───── Supplied material ─────

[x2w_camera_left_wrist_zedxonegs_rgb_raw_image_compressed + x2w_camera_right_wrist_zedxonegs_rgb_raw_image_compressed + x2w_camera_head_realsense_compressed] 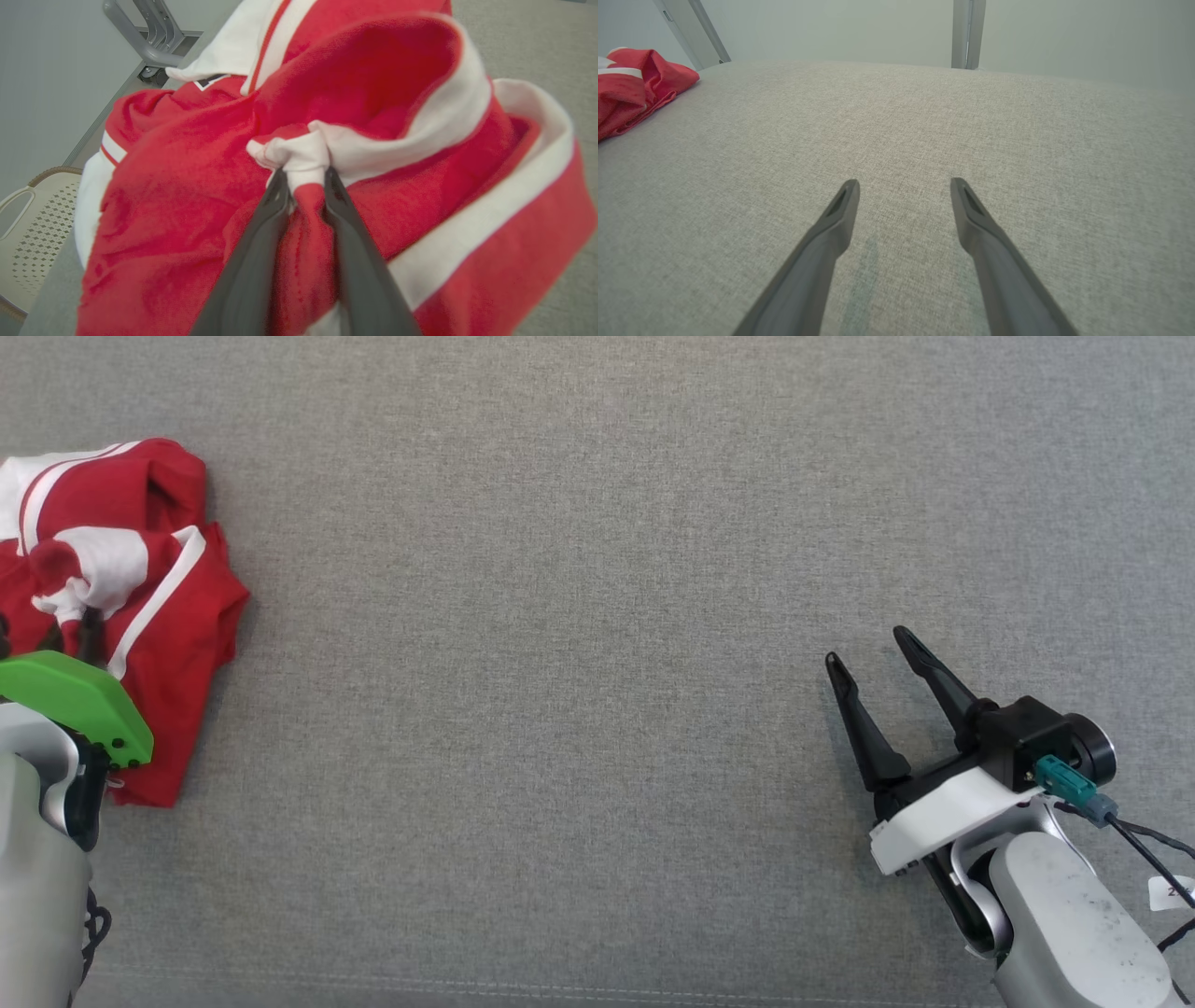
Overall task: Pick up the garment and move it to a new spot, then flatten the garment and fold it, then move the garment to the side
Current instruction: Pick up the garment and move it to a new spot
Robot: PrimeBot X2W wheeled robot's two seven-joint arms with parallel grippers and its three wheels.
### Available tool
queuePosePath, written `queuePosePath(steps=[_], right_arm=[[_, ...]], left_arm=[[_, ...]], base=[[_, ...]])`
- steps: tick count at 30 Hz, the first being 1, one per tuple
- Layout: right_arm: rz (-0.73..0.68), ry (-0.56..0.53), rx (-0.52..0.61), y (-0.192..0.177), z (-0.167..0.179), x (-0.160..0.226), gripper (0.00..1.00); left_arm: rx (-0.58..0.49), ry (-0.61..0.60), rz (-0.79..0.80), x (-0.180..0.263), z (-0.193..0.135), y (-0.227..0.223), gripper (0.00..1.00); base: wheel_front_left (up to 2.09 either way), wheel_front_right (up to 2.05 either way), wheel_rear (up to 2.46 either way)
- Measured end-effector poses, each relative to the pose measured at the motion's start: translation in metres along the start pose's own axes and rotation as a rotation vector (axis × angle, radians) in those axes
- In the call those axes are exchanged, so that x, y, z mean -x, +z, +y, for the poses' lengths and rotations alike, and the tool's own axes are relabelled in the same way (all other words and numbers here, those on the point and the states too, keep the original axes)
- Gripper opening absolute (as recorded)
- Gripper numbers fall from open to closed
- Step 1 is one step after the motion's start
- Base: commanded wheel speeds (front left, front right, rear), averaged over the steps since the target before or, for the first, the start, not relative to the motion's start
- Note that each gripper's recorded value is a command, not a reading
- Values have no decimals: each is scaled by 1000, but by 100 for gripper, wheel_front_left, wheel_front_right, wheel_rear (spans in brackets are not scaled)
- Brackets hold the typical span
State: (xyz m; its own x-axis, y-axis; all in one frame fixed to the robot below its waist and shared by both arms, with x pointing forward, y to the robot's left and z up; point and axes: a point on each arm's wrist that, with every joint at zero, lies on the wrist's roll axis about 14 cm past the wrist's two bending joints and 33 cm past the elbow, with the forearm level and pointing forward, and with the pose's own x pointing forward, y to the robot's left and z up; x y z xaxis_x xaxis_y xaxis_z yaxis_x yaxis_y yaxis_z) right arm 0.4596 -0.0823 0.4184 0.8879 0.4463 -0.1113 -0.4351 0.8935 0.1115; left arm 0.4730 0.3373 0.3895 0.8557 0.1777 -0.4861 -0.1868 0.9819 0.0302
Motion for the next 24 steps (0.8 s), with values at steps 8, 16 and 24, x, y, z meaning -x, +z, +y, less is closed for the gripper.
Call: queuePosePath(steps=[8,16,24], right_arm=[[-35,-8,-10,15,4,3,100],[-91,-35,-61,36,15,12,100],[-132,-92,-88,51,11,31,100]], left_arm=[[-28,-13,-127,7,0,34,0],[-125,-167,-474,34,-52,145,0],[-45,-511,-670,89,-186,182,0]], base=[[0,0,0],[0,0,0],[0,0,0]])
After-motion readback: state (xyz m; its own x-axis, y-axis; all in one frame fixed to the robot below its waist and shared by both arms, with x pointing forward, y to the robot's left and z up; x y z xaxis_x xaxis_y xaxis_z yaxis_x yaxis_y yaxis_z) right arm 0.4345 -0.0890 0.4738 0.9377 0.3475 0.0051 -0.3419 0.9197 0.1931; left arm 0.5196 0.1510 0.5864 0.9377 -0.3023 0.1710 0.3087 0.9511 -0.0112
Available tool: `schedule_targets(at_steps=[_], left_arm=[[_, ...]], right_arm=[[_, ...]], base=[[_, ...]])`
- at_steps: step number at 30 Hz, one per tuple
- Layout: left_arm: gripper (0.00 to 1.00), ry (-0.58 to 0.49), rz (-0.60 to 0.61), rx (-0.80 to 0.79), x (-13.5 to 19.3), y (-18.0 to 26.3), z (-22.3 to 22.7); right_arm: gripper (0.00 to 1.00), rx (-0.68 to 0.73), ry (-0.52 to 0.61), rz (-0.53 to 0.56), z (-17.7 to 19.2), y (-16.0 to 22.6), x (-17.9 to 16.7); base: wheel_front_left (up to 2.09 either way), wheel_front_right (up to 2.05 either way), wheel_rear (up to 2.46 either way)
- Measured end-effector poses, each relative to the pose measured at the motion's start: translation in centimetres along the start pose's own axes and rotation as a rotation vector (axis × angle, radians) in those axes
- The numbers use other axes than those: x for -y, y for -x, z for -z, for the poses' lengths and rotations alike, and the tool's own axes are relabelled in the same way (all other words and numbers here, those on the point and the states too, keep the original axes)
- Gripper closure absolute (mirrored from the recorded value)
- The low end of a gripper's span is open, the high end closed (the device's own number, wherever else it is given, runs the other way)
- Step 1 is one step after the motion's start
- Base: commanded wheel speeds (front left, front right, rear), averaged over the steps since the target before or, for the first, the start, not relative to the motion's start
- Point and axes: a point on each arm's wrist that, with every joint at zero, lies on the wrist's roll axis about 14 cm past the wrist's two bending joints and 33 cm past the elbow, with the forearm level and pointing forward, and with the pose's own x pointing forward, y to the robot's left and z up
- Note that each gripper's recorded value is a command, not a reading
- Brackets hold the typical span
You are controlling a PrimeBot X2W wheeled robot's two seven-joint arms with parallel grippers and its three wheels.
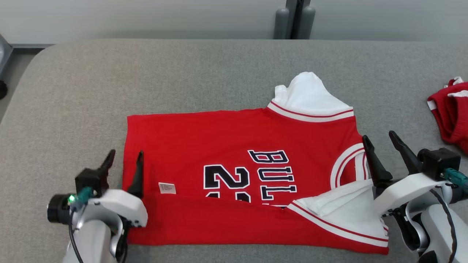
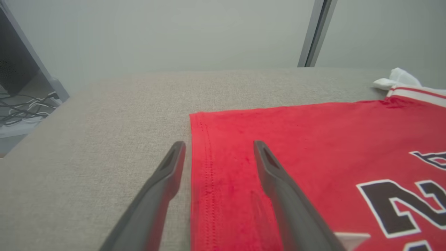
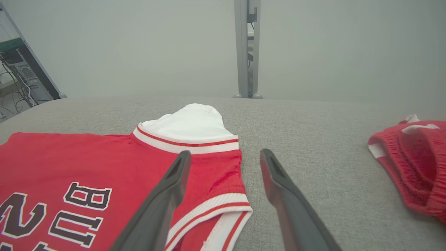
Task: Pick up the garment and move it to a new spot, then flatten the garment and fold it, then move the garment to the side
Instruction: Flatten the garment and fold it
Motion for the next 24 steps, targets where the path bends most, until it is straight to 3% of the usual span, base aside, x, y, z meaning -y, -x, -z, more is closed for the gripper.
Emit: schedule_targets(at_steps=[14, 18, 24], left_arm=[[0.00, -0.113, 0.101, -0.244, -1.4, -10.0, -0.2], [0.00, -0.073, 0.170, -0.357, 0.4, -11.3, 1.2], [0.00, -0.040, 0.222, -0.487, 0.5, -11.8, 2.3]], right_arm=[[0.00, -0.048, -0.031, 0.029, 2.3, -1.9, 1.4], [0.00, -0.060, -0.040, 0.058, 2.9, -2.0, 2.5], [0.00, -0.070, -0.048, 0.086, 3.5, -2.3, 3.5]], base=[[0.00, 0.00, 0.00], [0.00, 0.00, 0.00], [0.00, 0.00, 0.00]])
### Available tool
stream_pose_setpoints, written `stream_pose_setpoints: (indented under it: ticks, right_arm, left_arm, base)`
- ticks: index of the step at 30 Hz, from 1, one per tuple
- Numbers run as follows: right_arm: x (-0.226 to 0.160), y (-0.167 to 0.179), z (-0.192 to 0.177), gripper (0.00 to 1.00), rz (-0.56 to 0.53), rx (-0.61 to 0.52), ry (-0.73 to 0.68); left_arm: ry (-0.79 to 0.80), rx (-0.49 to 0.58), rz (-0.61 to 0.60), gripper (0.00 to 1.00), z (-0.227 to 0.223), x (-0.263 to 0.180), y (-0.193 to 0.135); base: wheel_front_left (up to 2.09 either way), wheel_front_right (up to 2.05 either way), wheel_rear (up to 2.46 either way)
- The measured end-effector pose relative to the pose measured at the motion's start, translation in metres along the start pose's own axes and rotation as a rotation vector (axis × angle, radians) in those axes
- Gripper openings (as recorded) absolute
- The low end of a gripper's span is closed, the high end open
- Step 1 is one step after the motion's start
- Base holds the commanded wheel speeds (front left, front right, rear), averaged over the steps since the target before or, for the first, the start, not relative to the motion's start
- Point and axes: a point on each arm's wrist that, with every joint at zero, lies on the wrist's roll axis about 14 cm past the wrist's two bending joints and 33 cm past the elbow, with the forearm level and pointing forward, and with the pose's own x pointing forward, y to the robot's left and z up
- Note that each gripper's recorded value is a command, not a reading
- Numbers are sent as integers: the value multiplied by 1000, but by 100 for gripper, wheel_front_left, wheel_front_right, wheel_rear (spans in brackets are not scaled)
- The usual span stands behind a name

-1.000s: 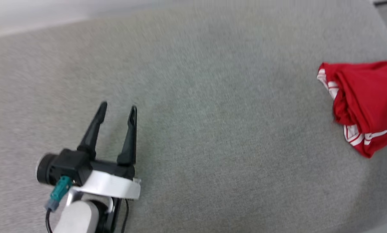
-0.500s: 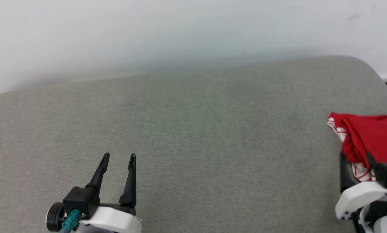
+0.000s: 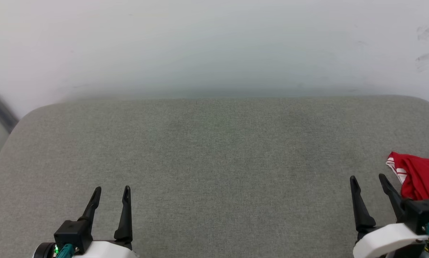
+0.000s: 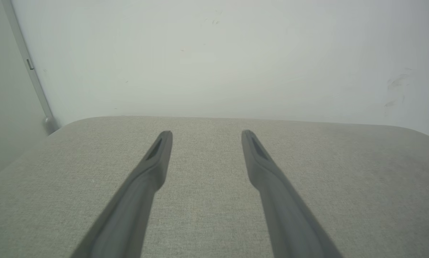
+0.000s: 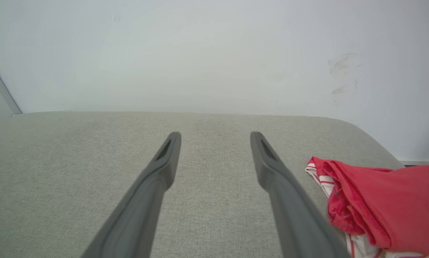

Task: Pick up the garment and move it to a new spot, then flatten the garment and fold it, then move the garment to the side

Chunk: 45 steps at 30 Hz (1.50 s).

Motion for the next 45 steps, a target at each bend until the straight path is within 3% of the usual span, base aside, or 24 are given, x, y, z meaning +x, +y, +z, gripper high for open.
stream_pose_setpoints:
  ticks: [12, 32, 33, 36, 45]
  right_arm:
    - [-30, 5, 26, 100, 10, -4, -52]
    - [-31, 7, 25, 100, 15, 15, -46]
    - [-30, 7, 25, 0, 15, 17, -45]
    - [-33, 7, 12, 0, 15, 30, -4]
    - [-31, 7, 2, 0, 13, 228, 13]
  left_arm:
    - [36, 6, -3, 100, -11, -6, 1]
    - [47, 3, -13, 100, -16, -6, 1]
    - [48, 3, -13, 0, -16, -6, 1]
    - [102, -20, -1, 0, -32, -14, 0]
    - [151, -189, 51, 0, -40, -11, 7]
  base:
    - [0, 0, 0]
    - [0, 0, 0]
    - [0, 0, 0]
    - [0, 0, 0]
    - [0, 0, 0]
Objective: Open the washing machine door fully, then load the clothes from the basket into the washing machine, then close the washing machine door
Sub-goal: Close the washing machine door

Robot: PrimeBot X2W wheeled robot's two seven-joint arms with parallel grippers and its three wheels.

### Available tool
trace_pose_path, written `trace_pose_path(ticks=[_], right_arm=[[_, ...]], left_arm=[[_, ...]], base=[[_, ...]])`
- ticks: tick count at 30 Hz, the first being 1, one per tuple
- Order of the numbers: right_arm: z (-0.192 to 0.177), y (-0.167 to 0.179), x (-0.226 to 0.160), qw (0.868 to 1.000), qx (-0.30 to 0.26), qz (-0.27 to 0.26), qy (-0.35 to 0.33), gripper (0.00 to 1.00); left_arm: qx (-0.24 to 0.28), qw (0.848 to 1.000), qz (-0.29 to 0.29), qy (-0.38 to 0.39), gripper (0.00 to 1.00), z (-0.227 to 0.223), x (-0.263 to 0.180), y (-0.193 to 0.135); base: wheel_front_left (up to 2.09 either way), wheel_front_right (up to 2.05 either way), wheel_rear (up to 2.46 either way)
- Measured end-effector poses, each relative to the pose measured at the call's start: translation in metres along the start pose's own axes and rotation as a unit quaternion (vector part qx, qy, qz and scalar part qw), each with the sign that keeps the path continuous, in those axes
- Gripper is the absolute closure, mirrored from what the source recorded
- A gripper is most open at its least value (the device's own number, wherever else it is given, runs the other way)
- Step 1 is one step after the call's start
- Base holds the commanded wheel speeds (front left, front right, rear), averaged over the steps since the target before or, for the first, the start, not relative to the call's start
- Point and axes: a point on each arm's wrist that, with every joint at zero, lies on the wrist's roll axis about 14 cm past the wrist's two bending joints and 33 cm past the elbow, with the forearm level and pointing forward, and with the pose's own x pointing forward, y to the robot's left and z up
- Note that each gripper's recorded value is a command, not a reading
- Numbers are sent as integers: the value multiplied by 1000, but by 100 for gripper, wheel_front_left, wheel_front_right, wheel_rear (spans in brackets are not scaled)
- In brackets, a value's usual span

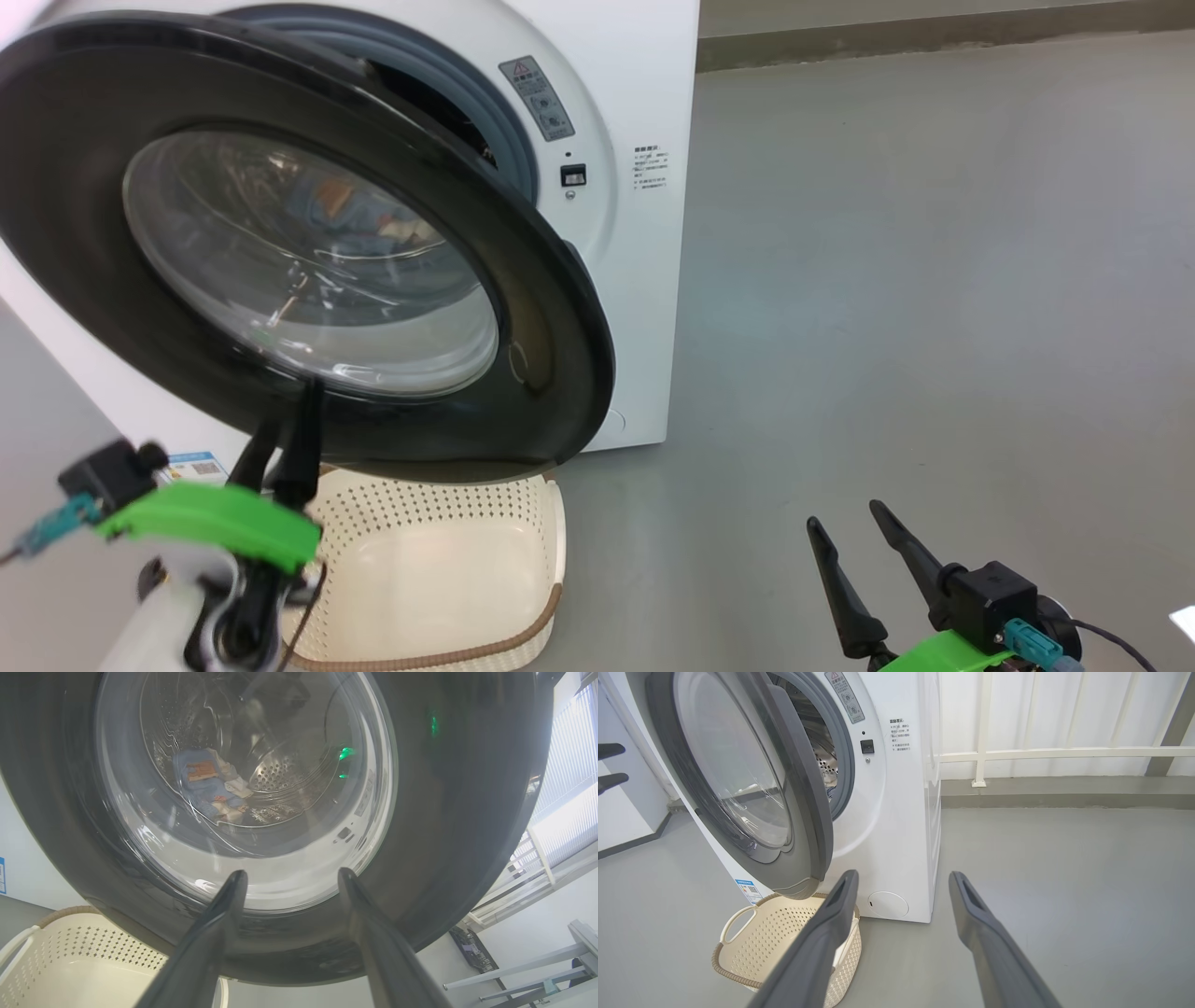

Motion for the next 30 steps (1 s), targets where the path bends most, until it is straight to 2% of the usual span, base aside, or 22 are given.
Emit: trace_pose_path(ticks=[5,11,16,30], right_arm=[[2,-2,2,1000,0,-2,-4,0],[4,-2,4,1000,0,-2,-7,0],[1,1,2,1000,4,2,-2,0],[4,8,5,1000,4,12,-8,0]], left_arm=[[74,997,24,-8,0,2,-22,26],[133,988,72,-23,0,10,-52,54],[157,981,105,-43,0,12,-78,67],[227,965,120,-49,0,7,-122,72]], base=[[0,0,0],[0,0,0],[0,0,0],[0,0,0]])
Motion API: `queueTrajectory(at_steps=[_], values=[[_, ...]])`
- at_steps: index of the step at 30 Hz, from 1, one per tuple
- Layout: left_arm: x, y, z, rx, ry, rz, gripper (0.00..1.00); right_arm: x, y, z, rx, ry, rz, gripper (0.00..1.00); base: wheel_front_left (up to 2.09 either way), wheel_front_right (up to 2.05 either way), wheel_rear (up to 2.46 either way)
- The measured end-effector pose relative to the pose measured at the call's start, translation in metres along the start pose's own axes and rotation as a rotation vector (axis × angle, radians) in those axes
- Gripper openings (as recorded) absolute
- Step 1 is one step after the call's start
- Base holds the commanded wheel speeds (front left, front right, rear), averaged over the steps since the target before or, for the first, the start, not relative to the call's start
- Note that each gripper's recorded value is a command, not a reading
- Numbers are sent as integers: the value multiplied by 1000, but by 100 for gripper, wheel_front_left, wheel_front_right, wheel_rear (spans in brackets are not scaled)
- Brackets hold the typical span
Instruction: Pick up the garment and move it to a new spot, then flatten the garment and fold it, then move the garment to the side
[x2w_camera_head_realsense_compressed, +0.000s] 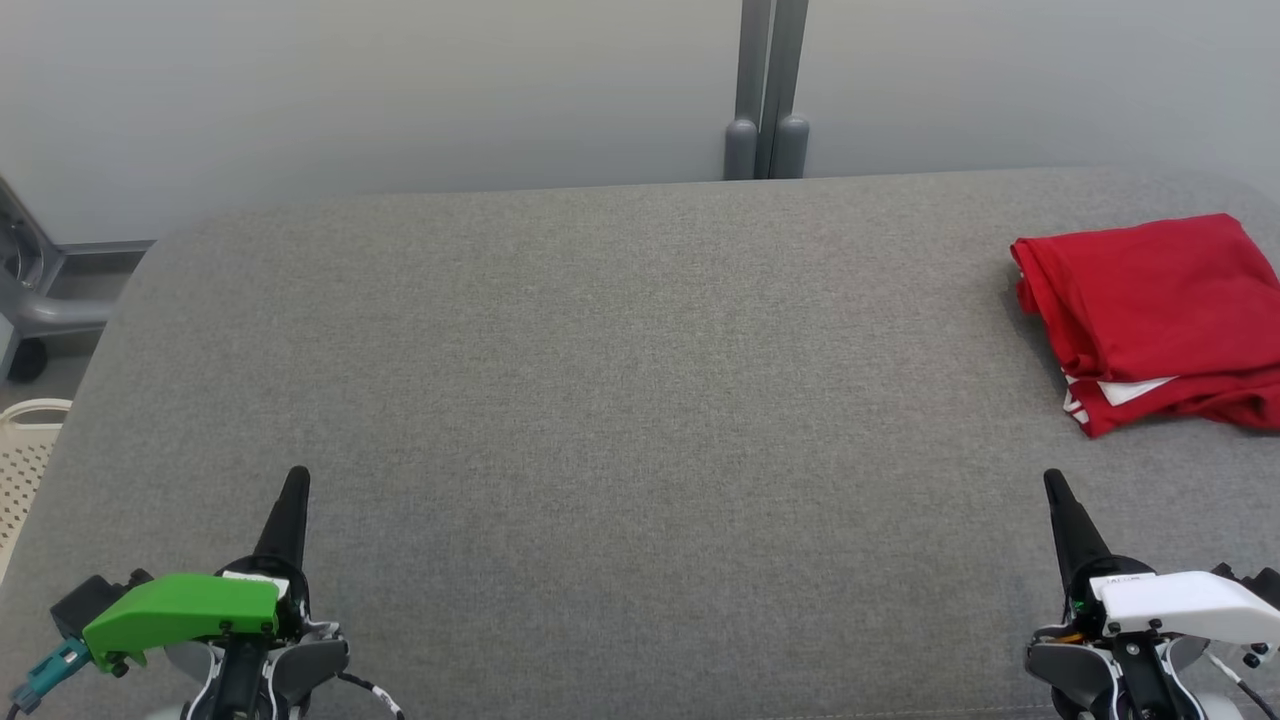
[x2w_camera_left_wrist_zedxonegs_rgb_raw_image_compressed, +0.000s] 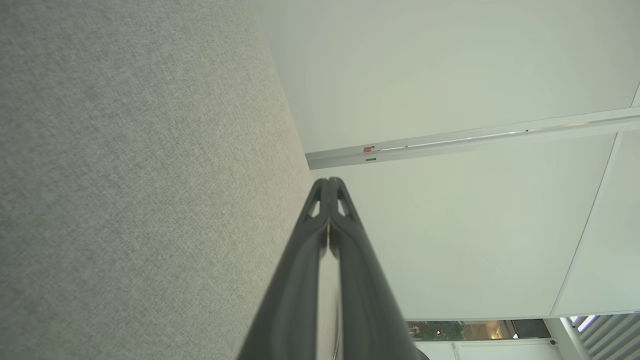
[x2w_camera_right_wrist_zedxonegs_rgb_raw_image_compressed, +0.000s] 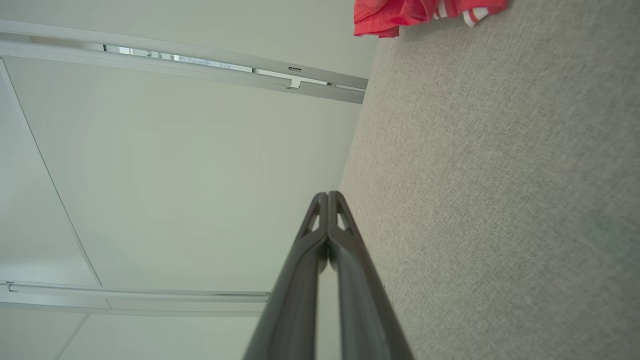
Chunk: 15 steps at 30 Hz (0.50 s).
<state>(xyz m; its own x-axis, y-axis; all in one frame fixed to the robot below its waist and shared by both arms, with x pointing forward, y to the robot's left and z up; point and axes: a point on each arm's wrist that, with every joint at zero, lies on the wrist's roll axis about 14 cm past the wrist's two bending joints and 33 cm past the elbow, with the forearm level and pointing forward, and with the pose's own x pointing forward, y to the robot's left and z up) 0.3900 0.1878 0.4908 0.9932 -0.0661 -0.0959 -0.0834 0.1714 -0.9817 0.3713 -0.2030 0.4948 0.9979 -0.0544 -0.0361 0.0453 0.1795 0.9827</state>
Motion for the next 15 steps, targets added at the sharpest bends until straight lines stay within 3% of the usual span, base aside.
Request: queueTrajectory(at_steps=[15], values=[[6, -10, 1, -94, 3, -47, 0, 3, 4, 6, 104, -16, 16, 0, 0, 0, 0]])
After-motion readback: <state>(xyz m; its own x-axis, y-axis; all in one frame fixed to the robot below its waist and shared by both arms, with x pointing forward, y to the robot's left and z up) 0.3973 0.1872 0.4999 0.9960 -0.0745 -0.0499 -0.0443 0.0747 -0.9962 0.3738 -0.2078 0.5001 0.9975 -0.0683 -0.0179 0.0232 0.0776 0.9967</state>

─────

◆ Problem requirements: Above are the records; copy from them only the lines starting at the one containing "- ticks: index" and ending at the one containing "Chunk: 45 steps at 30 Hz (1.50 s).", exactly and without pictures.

◆ Answer to this problem:
- ticks: index of the step at 30 Hz, from 1, one per tuple
- Numbers run as follows: right_arm: x (-0.226 to 0.160), y (-0.167 to 0.179), z (-0.192 to 0.177), gripper (0.00 to 1.00), rz (-0.56 to 0.53), rx (-0.61 to 0.52), ry (-0.73 to 0.68); left_arm: ry (-0.79 to 0.80), rx (-0.49 to 0.58), rz (-0.61 to 0.60), gripper (0.00 to 1.00), z (-0.227 to 0.223), x (-0.263 to 0.180), y (-0.193 to 0.135); base: wheel_front_left (up to 2.09 either way), wheel_front_right (up to 2.05 either way), wheel_rear (up to 2.46 either way)
- The measured end-effector pose relative to the pose measured at the motion's start, translation in metres along the start pose's own axes and rotation as a rotation vector (axis × angle, radians) in those axes
- Gripper openings (as recorded) absolute
- The low end of a gripper's span is closed, the high end open
- Step 1 is one step after the motion's start
- Base holds the commanded wheel speeds (front left, front right, rear), averaged over the steps since the target before or, for the first, the start, not relative to the motion's start
- Point and axes: a point on each arm's wrist that, with every joint at zero, lies on the wrist's roll axis about 14 cm past the wrist's two bending joints and 33 cm past the elbow, with the forearm level and pointing forward, and with the pose's own x pointing forward, y to the robot's left and z up
- Note that each gripper's recorded value is a command, not a reading
- Numbers are sent as integers: the value multiplied by 1000, but by 100 for gripper, wheel_front_left, wheel_front_right, wheel_rear (spans in brackets are not scaled)
- The usual span stands behind a name

-1.000s: 
-0.500s: 
+0.000s: 
+0.000s: 
+0.000s: 

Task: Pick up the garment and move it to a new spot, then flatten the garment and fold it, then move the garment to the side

Chunk: 45 steps at 30 Hz (1.50 s).

There's no more to the output.